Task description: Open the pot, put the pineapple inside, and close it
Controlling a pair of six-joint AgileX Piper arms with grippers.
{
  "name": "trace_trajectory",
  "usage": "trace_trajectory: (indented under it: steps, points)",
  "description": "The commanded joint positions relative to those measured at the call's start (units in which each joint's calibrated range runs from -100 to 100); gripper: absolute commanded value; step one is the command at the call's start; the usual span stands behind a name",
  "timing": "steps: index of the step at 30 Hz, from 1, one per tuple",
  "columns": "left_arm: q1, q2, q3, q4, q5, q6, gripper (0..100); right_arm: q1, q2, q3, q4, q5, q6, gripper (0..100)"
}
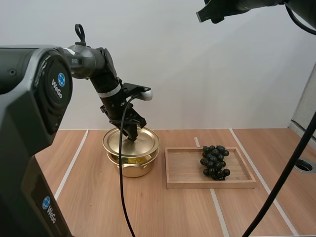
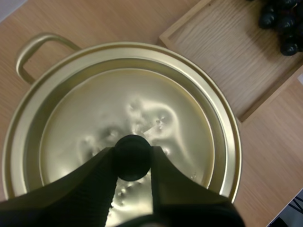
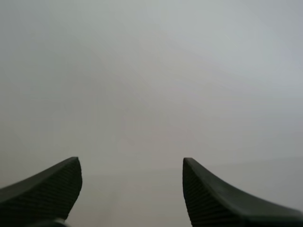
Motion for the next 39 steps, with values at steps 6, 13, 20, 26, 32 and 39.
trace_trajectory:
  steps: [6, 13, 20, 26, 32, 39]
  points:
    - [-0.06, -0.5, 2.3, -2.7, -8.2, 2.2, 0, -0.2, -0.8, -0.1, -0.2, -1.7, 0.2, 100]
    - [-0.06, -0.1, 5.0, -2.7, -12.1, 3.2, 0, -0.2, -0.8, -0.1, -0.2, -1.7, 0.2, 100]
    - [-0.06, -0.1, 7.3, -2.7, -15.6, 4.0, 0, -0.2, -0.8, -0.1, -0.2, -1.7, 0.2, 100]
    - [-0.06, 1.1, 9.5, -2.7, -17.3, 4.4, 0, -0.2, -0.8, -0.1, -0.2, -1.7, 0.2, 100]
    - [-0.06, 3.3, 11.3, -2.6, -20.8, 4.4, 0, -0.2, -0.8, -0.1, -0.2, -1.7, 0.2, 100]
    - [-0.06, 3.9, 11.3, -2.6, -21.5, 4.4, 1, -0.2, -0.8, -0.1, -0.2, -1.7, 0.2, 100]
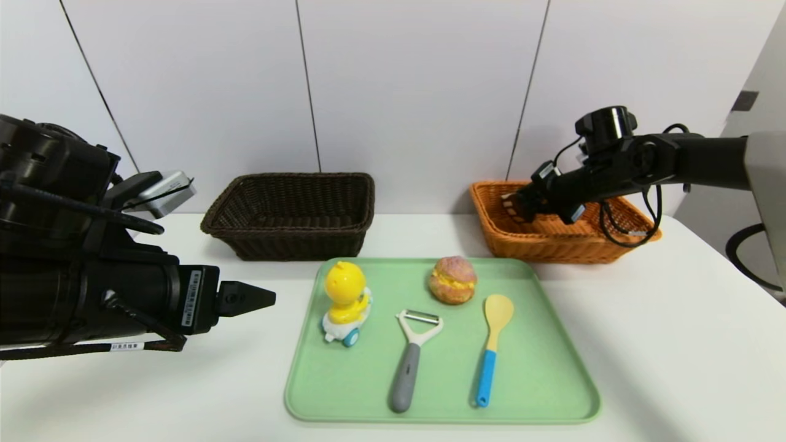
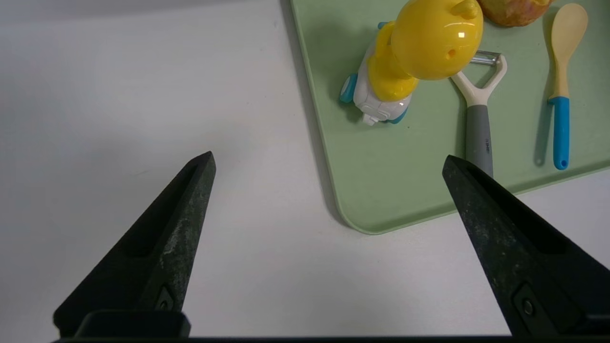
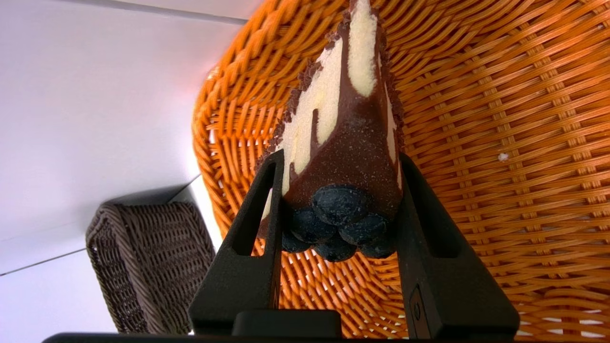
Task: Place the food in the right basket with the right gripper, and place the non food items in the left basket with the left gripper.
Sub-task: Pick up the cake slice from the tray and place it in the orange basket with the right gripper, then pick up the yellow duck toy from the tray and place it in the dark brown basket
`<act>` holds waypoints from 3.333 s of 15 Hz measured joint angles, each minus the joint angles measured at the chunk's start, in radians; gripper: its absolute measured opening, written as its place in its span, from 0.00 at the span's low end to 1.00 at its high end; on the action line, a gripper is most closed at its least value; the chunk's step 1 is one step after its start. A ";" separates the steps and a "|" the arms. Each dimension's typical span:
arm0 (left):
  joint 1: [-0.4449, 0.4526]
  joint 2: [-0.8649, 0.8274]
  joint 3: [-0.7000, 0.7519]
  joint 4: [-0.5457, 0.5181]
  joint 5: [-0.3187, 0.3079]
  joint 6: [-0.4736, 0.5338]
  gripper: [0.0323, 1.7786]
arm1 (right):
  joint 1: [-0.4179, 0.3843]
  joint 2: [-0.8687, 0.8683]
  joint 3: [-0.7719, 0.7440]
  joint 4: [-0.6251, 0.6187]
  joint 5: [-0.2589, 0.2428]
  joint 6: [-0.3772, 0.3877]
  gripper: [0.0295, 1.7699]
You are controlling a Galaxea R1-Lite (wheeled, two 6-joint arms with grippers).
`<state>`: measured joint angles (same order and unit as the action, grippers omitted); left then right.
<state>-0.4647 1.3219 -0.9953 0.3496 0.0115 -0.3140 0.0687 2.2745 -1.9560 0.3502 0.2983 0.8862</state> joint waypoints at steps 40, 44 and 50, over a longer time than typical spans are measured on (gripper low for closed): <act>-0.181 0.113 0.581 -0.917 0.076 0.067 0.95 | 0.120 -0.607 0.715 -0.483 -0.280 -0.816 0.96; -0.186 0.094 0.641 -0.989 0.102 0.130 0.95 | 0.130 -0.668 0.878 -0.588 -0.285 -0.854 0.96; -0.187 0.062 0.666 -1.005 0.103 0.259 0.95 | 0.232 -0.740 1.105 -0.693 -0.318 -0.853 0.96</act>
<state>-0.6521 1.3836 -0.3294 -0.6557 0.1145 -0.0551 0.3006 1.5340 -0.8511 -0.3426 -0.0200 0.0332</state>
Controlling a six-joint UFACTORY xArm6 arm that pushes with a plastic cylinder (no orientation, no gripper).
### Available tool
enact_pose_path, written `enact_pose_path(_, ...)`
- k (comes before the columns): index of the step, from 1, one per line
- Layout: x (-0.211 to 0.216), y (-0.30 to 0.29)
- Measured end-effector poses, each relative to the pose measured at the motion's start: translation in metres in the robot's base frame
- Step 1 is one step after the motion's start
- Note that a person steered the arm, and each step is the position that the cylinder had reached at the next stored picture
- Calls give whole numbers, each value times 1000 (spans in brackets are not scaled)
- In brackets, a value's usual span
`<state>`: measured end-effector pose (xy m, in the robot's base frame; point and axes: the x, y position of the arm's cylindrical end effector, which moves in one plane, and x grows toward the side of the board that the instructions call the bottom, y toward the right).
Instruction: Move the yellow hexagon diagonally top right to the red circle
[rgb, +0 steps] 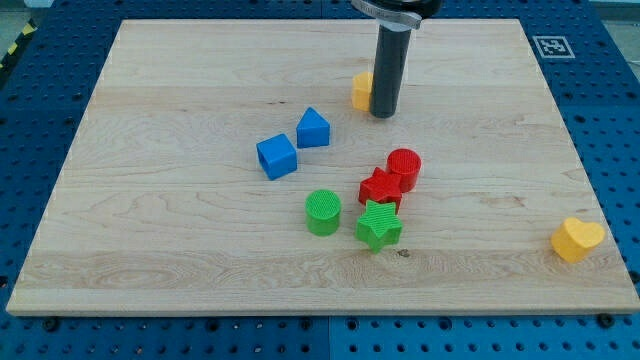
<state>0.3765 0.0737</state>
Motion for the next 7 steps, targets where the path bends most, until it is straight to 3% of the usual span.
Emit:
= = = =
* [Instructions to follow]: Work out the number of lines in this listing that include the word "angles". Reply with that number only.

* [Written answer]: 2